• What is required:
Pull every line with "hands" from the data below and copy it.

• Records provided:
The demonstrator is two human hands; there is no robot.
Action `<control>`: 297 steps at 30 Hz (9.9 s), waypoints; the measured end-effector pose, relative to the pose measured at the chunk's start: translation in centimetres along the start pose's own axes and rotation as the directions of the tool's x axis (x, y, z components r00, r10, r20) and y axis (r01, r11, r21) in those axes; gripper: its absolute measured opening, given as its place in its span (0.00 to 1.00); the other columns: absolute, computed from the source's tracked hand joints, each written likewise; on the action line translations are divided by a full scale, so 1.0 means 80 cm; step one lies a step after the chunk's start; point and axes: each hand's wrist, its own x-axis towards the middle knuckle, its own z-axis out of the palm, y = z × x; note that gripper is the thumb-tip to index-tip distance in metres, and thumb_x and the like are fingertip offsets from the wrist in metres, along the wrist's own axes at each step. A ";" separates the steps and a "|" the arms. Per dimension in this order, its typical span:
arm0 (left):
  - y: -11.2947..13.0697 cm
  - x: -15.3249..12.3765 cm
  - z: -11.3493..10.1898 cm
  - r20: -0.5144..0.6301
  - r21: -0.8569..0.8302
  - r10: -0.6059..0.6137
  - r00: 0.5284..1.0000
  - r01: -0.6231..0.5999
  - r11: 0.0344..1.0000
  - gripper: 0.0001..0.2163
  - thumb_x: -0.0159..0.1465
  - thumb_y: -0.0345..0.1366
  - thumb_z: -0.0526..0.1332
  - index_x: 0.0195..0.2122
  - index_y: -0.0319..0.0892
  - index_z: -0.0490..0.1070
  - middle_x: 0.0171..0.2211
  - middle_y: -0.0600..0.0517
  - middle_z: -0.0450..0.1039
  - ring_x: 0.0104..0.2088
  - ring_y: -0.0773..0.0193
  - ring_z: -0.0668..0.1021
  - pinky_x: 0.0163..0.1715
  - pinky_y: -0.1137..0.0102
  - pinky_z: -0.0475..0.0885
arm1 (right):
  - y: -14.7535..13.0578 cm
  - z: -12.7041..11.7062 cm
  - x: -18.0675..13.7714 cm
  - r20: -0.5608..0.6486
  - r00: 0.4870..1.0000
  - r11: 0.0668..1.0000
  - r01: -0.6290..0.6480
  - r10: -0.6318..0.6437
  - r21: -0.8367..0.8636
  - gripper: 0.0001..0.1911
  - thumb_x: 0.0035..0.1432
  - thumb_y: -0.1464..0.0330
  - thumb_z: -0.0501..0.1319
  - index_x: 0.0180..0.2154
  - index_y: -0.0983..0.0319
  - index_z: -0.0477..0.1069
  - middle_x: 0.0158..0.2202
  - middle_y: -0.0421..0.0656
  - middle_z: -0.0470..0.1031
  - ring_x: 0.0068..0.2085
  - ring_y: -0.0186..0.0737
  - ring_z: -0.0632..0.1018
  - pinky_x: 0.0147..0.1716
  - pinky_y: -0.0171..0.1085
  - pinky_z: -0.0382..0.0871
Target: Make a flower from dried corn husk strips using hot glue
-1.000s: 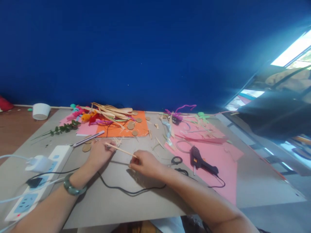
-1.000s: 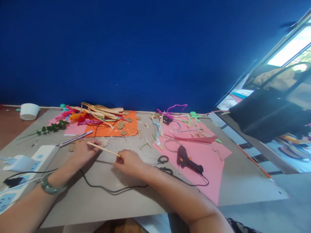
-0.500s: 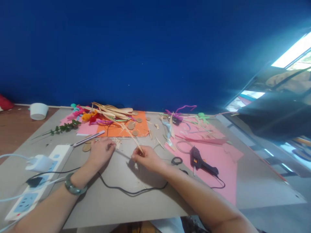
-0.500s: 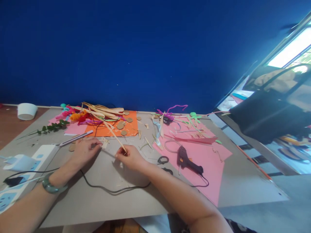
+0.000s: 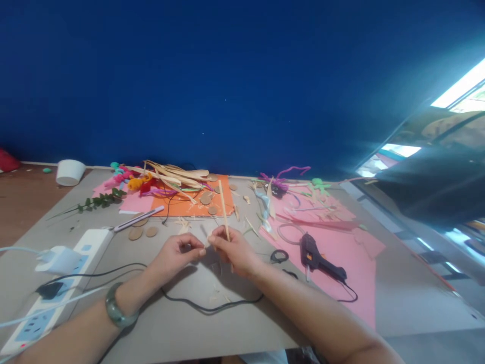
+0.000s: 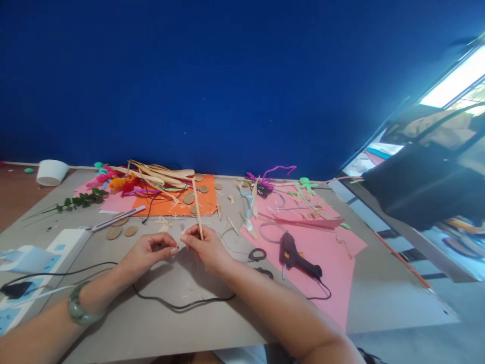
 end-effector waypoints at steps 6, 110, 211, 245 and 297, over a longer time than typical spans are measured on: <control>0.000 -0.001 -0.001 -0.031 -0.032 0.030 0.999 -0.031 0.999 0.10 0.56 0.42 0.64 0.27 0.39 0.72 0.25 0.53 0.69 0.27 0.67 0.69 0.28 0.72 0.64 | -0.001 -0.005 0.000 0.032 0.993 0.965 0.118 -0.114 -0.235 0.14 0.60 0.56 0.55 0.31 0.59 0.59 0.20 0.32 0.59 0.18 0.28 0.57 0.19 0.31 0.52; 0.011 -0.003 -0.013 -0.077 0.198 0.266 0.961 -0.247 0.948 0.07 0.56 0.38 0.65 0.24 0.41 0.74 0.27 0.50 0.74 0.31 0.62 0.75 0.36 0.68 0.69 | -0.032 -0.016 -0.006 0.242 0.953 0.977 -0.150 0.183 -0.149 0.27 0.60 0.48 0.50 0.18 0.60 0.52 0.14 0.30 0.48 0.15 0.26 0.47 0.14 0.29 0.40; 0.001 0.018 -0.051 0.060 0.882 0.171 0.983 -0.132 0.452 0.20 0.53 0.25 0.54 0.46 0.44 0.73 0.48 0.45 0.76 0.51 0.51 0.73 0.56 0.51 0.54 | -0.020 -0.043 0.031 0.026 0.989 0.985 -0.146 0.144 0.089 0.22 0.59 0.54 0.53 0.21 0.60 0.52 0.13 0.29 0.46 0.15 0.25 0.44 0.14 0.26 0.35; 0.002 0.013 -0.035 0.171 0.775 0.250 0.953 -0.287 0.563 0.10 0.58 0.35 0.60 0.40 0.42 0.75 0.42 0.46 0.73 0.44 0.55 0.74 0.46 0.62 0.68 | -0.019 -0.049 0.029 -0.080 0.983 0.903 0.116 -0.163 -0.415 0.18 0.58 0.56 0.55 0.24 0.60 0.56 0.20 0.33 0.53 0.21 0.29 0.56 0.19 0.30 0.48; -0.025 0.024 -0.042 0.082 0.772 0.326 0.942 -0.267 0.577 0.18 0.52 0.39 0.64 0.44 0.38 0.75 0.44 0.42 0.76 0.45 0.49 0.75 0.48 0.57 0.68 | -0.018 -0.035 -0.017 0.530 0.848 -0.040 0.530 0.010 -0.847 0.08 0.56 0.72 0.62 0.39 0.66 0.75 0.37 0.48 0.74 0.39 0.42 0.74 0.40 0.37 0.64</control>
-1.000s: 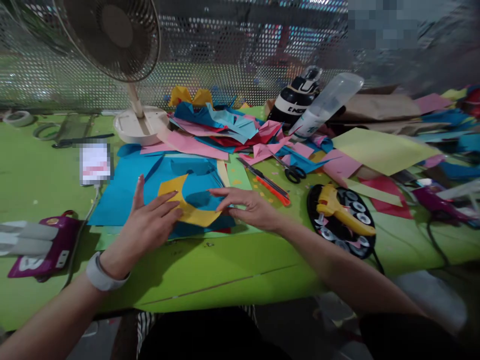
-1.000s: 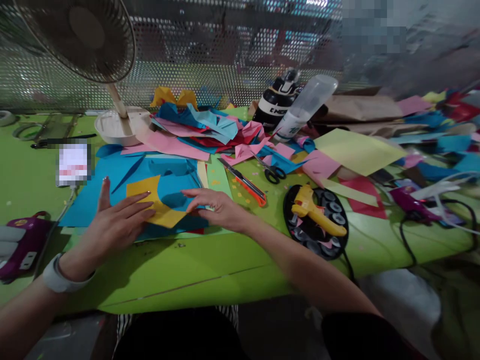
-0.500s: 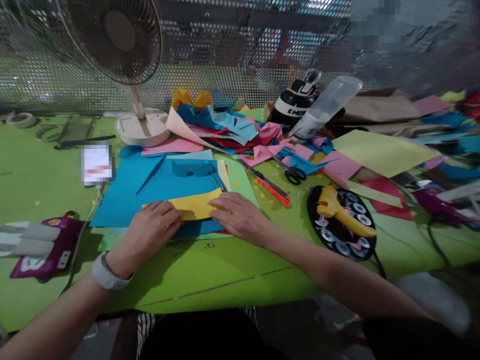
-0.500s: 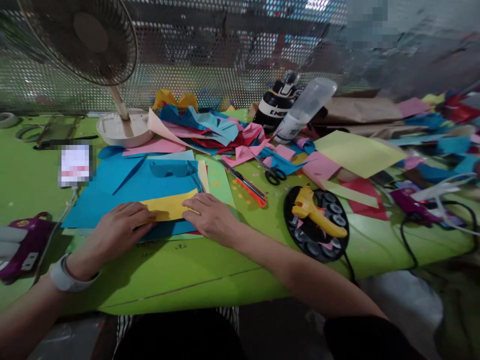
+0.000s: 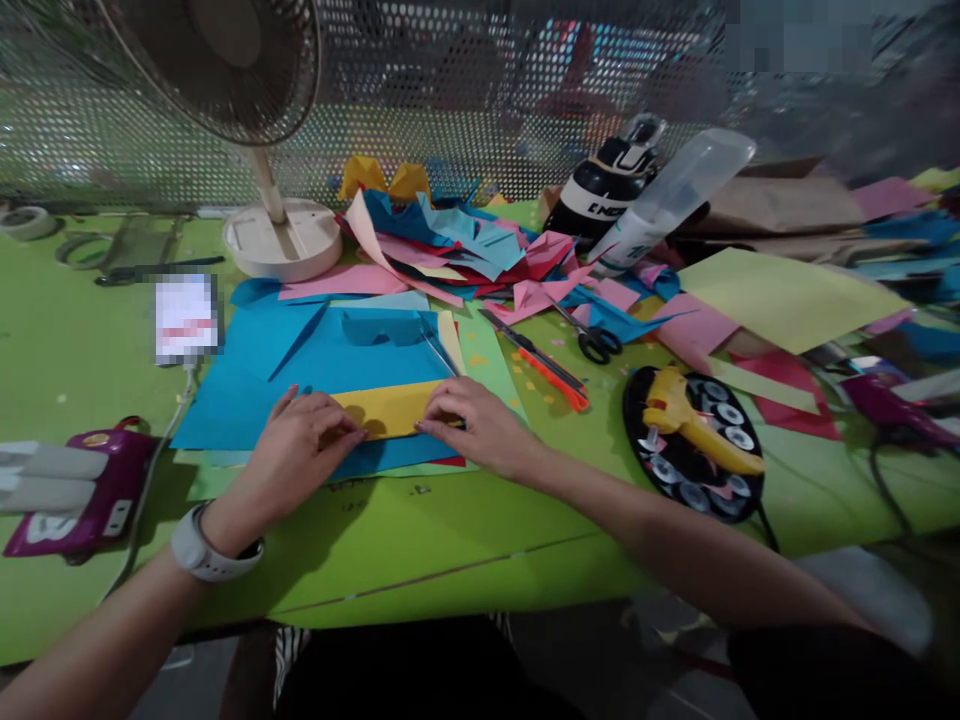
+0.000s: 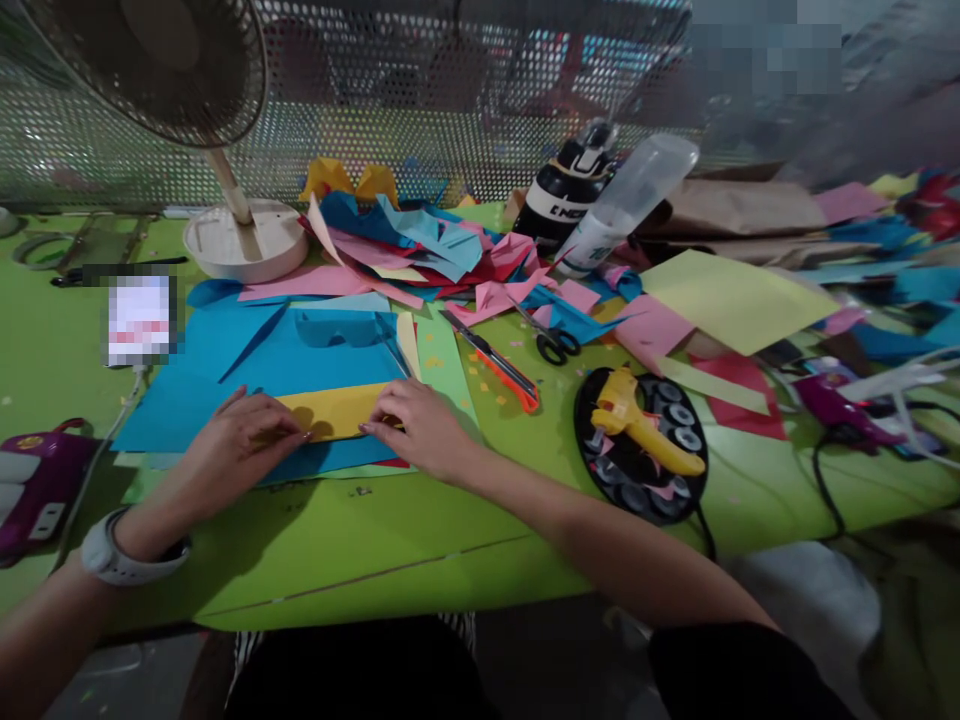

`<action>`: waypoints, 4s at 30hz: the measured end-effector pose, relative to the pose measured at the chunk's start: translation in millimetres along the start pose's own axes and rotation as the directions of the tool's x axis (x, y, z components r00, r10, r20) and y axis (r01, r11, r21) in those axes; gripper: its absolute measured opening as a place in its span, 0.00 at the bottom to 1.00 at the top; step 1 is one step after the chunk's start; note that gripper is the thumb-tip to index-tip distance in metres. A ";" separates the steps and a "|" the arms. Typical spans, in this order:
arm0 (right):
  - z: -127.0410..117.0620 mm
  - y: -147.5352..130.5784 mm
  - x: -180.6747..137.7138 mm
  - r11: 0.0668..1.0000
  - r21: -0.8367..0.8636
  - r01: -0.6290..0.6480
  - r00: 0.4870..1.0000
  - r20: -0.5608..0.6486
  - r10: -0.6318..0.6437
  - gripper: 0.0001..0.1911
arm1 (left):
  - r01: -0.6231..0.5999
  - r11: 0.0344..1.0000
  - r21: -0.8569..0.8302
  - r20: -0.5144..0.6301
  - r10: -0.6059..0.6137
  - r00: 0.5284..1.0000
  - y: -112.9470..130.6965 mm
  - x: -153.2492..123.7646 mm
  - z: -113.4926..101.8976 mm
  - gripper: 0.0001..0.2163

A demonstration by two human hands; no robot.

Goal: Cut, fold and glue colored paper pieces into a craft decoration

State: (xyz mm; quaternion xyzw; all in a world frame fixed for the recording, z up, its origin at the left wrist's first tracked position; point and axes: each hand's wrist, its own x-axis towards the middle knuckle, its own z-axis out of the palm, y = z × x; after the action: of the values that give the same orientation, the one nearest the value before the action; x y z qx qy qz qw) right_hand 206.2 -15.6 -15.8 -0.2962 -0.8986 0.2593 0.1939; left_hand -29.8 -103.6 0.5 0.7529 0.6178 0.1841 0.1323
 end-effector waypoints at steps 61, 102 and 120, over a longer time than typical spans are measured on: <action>-8.7 -12.4 7.5 0.959 -0.011 -0.285 0.953 0.101 0.284 0.06 | -0.210 0.905 0.369 -0.027 0.236 0.971 44.5 -20.5 54.8 0.43; 0.0 -12.8 -1.0 0.927 -0.327 -0.181 0.980 0.019 0.197 0.14 | -0.190 0.920 0.343 0.018 0.196 0.980 48.1 -15.6 48.6 0.41; -13.8 -4.5 -8.3 0.853 -0.497 -0.160 0.986 -0.044 0.159 0.22 | -0.198 0.921 0.336 0.014 0.205 0.979 48.3 -13.9 49.0 0.42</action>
State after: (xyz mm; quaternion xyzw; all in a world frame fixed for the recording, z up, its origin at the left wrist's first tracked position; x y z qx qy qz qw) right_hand 217.4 -19.1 -4.0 -0.4100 -0.9071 0.0332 0.0892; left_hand 32.1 -125.5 -24.4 0.8220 0.5607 0.0968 -0.0238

• Solution to this task:
The demonstrator is two human hands; there is no robot.
A demonstration by two human hands; no robot.

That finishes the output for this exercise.